# [Task to complete]
What is needed is an exact copy of the line with "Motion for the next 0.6" and all lines that follow it in the entries below, the last line included.

# [Dataset entries]
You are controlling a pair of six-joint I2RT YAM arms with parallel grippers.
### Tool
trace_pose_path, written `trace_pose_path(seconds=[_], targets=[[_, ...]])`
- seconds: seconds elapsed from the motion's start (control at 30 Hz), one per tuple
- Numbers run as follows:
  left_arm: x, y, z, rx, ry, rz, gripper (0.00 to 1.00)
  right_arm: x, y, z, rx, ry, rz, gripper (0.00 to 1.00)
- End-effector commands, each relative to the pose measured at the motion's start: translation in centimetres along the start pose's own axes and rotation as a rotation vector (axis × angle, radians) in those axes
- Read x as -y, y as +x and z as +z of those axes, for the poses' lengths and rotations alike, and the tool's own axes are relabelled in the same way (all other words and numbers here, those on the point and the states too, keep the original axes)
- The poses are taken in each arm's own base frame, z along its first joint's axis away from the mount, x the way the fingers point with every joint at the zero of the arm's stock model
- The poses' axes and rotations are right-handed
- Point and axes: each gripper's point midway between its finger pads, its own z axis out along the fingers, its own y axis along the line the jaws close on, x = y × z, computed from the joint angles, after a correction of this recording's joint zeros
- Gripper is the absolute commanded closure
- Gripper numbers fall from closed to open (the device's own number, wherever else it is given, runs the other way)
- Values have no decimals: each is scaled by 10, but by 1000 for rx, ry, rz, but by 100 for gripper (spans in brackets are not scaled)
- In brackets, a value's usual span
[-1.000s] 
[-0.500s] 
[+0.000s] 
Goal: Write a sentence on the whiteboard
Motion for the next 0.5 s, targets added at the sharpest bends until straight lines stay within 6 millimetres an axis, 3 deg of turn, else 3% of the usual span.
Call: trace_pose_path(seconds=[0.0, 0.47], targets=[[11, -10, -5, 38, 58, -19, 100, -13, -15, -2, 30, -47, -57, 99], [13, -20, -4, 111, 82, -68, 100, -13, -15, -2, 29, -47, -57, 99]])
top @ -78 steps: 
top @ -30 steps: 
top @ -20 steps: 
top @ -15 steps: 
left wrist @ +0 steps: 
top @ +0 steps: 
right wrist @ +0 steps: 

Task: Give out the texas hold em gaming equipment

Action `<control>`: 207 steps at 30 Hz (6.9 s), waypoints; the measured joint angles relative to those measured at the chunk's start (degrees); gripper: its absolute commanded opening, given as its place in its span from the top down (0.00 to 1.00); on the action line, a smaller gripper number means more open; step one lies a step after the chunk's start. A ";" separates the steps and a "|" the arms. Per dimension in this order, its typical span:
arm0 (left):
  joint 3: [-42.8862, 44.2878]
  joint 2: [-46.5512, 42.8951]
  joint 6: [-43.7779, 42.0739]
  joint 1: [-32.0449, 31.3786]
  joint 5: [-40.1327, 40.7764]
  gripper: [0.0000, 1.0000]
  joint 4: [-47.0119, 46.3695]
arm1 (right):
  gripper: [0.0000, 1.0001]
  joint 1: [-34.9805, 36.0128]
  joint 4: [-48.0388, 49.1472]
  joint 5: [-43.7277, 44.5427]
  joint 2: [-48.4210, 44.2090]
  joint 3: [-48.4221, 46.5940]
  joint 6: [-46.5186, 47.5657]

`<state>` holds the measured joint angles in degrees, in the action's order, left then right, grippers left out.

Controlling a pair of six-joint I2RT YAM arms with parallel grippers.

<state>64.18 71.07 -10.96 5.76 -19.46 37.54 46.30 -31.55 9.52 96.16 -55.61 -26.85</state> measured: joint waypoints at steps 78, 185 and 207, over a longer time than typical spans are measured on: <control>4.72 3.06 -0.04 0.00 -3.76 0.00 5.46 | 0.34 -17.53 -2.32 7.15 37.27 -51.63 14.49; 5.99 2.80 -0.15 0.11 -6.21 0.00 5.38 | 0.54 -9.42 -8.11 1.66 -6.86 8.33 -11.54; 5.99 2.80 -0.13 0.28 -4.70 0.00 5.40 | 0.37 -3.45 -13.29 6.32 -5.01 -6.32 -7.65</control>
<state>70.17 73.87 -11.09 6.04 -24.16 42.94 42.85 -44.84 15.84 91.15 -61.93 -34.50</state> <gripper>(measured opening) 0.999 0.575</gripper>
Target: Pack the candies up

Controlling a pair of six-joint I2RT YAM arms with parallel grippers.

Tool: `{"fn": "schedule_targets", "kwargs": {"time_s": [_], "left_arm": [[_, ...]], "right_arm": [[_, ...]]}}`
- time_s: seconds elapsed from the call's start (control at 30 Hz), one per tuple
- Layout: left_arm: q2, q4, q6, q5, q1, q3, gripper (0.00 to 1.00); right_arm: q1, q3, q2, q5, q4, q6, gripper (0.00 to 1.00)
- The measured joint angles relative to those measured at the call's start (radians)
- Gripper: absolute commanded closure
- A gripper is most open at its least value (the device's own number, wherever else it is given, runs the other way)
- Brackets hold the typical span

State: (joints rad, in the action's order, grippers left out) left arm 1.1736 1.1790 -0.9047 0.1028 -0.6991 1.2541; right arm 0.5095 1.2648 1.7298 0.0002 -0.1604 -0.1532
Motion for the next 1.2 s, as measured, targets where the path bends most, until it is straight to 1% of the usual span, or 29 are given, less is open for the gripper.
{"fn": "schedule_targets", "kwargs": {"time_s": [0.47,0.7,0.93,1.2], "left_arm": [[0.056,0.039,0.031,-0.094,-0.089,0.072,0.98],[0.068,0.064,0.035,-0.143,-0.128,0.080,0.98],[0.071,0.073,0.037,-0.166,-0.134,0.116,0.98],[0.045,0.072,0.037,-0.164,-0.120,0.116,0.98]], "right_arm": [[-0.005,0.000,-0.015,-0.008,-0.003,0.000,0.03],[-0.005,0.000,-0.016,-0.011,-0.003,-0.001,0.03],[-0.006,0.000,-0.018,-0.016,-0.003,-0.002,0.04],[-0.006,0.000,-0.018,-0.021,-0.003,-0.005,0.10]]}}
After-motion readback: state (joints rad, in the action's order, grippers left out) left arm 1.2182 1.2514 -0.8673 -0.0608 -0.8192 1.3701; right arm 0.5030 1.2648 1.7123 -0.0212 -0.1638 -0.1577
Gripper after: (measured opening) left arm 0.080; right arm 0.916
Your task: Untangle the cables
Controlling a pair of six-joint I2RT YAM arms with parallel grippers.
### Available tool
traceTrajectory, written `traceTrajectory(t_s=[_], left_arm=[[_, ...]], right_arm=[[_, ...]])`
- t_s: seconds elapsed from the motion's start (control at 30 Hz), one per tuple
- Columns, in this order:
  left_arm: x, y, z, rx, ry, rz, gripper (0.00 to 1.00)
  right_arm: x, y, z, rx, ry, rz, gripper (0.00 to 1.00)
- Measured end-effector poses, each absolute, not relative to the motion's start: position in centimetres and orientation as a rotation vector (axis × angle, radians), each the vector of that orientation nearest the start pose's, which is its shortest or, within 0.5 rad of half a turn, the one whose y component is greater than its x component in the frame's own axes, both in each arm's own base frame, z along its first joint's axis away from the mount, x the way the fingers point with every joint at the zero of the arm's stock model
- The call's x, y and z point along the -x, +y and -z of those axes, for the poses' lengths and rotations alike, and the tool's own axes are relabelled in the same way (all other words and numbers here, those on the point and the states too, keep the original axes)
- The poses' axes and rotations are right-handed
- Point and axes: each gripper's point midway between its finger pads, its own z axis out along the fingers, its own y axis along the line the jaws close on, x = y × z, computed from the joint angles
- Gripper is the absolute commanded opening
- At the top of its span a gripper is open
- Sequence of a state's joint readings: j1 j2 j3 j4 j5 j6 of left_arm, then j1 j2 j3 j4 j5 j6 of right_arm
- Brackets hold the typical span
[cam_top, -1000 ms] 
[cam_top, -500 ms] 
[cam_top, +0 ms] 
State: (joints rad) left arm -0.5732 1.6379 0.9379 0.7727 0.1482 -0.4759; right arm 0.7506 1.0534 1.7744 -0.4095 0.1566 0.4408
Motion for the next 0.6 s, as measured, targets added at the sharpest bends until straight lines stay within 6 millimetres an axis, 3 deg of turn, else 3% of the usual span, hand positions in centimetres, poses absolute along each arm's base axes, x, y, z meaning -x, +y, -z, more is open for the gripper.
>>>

# [Response to this exercise]
Motion for the next 0.6 s, as measured, targets added at the sharpest bends until straight lines stay within 6 millimetres an axis, 3 deg of turn, else 3% of the usual span, hand positions in centimetres, poses absolute along each arm's base axes, x, y, z meaning -x, +y, -z, more is open for the gripper.
>>>

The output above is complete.